On the other hand, our analysis also has some limitations. Our analysis is retrospective, and the missing information in some patients, such as thymus output and immune exhaustion biomarkers, prevented the evaluation of these factors in the model. Also, a large portion of our studied population was under 50 years old, and we did not have many patients with more advanced age (above 65 years) at ART initiation. The pre-specified biomarkers for division of naïve and memory T-cell were CD45RA+/CCR7+, however, due to assay issues, the CCR7 data were not available. We did not include a common marker of immune aging, the CD4:CD8 ratio, due to potential issues with collinearity with the model structure. Our study sample size was relatively small, which limited the generalizability of our conclusions; and these data largely came from patients initiating treatment at lower CD4 counts with older ART regimens. Current HIV treatment guidelines now recommend treatment initiation immediately upon diagnosis regardless of CD4+ T-cell count, with more potent, better tolerated regimens; therefore, these finding may not be generalizable to aging patients who have initiated treatment in the last 5 years. As long-term immune recovery data from people living with HIV treated earlier with newer regimens become available, this model can be further refined and adapted.

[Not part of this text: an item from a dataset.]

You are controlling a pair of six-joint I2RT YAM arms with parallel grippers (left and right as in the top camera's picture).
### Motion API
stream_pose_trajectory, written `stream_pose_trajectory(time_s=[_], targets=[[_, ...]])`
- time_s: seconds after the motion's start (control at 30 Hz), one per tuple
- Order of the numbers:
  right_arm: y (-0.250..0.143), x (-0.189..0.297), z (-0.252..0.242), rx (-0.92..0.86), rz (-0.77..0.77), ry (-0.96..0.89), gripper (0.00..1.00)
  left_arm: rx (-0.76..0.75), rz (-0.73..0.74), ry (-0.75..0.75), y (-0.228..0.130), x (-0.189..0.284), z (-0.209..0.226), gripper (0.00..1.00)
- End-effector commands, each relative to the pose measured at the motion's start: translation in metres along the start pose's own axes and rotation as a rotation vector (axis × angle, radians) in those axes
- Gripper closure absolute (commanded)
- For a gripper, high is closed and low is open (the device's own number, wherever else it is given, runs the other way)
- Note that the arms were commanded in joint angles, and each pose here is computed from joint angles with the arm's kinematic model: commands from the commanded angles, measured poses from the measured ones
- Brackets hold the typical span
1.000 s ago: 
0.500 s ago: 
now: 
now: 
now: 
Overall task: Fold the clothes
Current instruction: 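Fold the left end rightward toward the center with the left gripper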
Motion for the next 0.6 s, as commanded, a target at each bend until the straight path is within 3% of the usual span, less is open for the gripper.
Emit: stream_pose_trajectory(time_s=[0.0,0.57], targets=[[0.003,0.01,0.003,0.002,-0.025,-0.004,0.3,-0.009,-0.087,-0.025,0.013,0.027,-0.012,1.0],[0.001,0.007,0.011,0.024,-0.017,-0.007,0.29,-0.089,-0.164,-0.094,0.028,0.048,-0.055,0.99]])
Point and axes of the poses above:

In summary, we developed a population model describing longitudinal CD4+ T-cell recovery in HIV-infected patient with successful viral suppression under ART. Our analysis revealed the association between older age and impaired naïve T-cell recovery and the negative effect of aging on long-term total CD4+ T-cell reconstitution. Our preliminary analysis shed lights on the role of immune exhaustion on CD4+ T-cell dynamics as well as the association between higher thymus output and naïve T-cell generation. Further analysis will require more subjects in which these biomarkers were measured to validate our findings.